Out of interest, what is the construction method of your 24' tank? I'm planning to make a couple of bigger tanks in a month or so (not that big, but still will be over 500 gallons, so a fair bit of water to contain)


----------



## mike515 (Sep 12, 2006)

Basically imagine a raised brick pond, with a viewing window.

All it is is four brick walls, one with a big hole in it. Then big piece of acrilic to fill the hole stuck with big bolts and lots and lots of silicon. Then the whole thing lined with 1mm firestone rubber pond liner. Cut the liner about 1" from the edge of the window all round. Then fill that border in with silicon, to water proof it.


Oh forgot, the brickwork was fibreglassed first then linered.

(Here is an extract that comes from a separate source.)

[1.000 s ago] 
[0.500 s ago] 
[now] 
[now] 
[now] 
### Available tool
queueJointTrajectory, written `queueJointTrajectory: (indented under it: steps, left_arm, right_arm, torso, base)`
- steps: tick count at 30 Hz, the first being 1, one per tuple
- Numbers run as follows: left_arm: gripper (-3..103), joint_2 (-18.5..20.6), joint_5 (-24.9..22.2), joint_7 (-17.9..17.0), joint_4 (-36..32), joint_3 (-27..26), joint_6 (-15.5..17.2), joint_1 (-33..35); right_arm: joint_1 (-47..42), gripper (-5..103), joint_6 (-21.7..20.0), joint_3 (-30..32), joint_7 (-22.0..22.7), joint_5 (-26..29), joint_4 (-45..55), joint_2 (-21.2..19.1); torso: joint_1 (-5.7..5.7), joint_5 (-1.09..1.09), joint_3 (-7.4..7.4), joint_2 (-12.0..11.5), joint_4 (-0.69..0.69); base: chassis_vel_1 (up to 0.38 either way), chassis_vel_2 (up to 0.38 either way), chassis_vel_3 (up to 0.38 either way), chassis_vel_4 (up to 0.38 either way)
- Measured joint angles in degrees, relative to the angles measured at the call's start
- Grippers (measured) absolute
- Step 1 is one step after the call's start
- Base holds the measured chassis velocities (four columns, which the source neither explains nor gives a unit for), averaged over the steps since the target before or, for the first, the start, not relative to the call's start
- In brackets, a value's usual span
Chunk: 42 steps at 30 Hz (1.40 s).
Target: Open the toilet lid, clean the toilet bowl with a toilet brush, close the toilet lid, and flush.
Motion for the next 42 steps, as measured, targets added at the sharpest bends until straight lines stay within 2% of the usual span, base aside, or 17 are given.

This isn't in anyway a manual to building big tanks but it worked for me. If you need any help doing it this way ask a qualified builder.

Other ways of doing this is to make a plywood tank. Can't remember the website but theres one around that has very good instructions


----------



## xyra (Apr 26, 2007)

Hmm, unfortunately we rent so brick built is kinda not an option. My current plan is to build a couple of 8x4x3s in plywood + fibreglass.

Something along these lines; DIY plywood aquarium, 581 Gallons

How strong have you found liner? I'm worried that catfish spines would work through it with consumate ease, hence fibreglass only being my current plan....


----------



## mike515 (Sep 12, 2006)

i've had no problems with it at all. but yeah i fibreglassed it first just to make sure.

I only used the liner because I wanted to use two waterproof layers. The fibreglass being the first then the liner. I only intended to have cardinal tetra and a few other fish in the tank so spines were not anything to worry about.

However mike educated me to the ways of tank busters and with his knowledge of cichlids and other oddball fish I decided to go with something a bit more dramatic.

Was gonna have 5000 (roughly) cardinals in the tank (just under 3 gallons each) and 500 corydoras. Would have been pretty incredible but I fell for peacock bass instead


----------